La question de l'éthique de la science se situe dans le système très complexe que forment la science et la politique au niveau des hommes, à la fois de ceux qui détiennent la puissance du pouvoir et ceux qui possèdent le pouvoir de la puissance scientifique. Il importe que les hommes politiques ne s'estiment à aucun moment en état de dépendance technocratique. Il n'est pas heureux que l'homme de science se sente culpabilisé.

Les scientifiques s'accommodent de la puissance du pouvoir, lequel détient la capacité de répartir les ressources, de tracer les objectifs, d'opérer les choix, de légiférer et de réglementer, car la science contemporaine a besoin de moyens considérables.

Les politiques quant à eux redoutent le pouvoir de la puissance de la science, celui de la technologie et du savoir, celui qui peut assurer le développement mais aussi susciter la haine et la ruine.

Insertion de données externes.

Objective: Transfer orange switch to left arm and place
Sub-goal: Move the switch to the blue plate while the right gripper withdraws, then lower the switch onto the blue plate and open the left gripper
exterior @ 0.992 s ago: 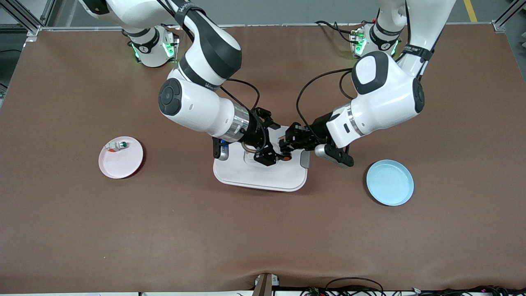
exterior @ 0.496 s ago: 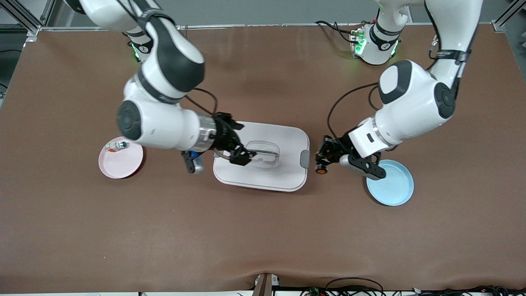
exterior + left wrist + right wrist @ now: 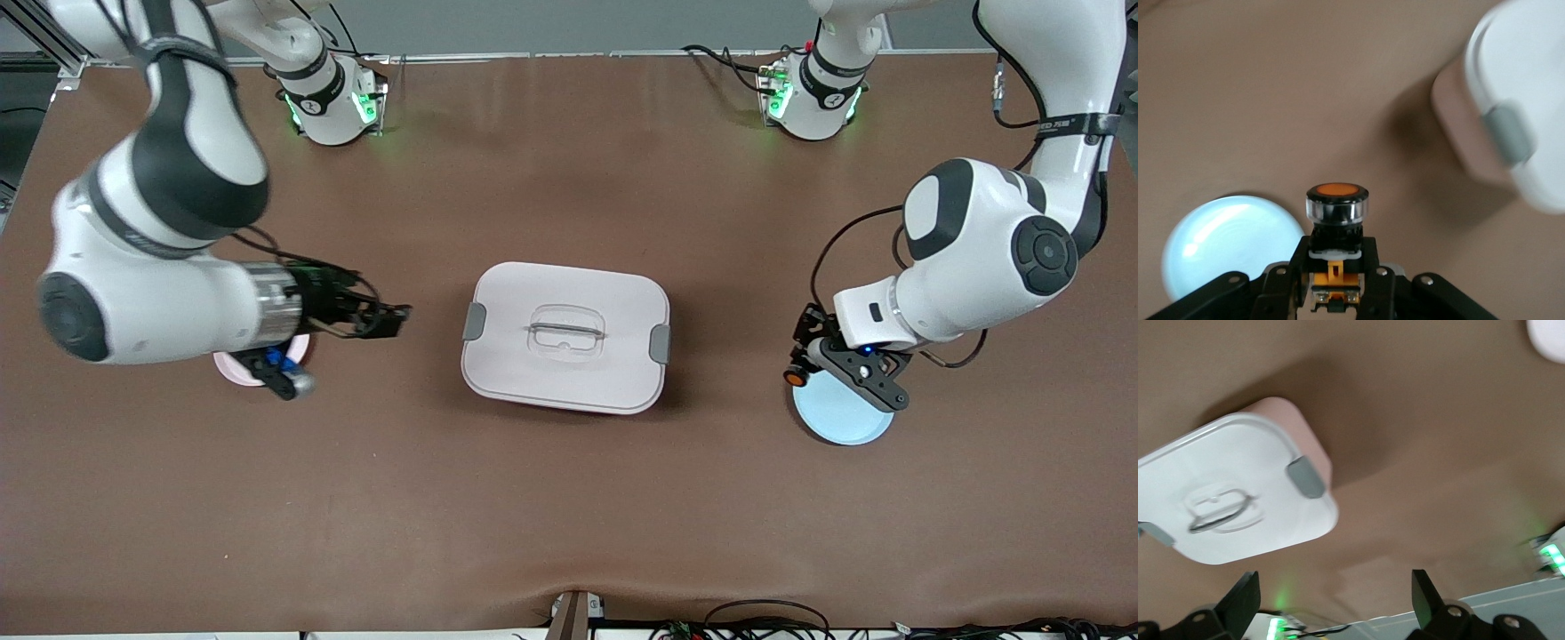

L'éthique des sciences apparaît comme un devoir politique universel d'empêcher, par de multiples contrôles, le renforcement de l'autorité politique au détriment des mécanismes démocratiques et des libertés individuelles. Elle postule donc la garantie - sans limite - de la liberté du chercheur et aussi le dialogue entre les forces en présence; les scientifiques, les décideurs et les citoyens afin que nul n'ait l'impression que la cause politique, scientifique et technique soit entendue d'avance.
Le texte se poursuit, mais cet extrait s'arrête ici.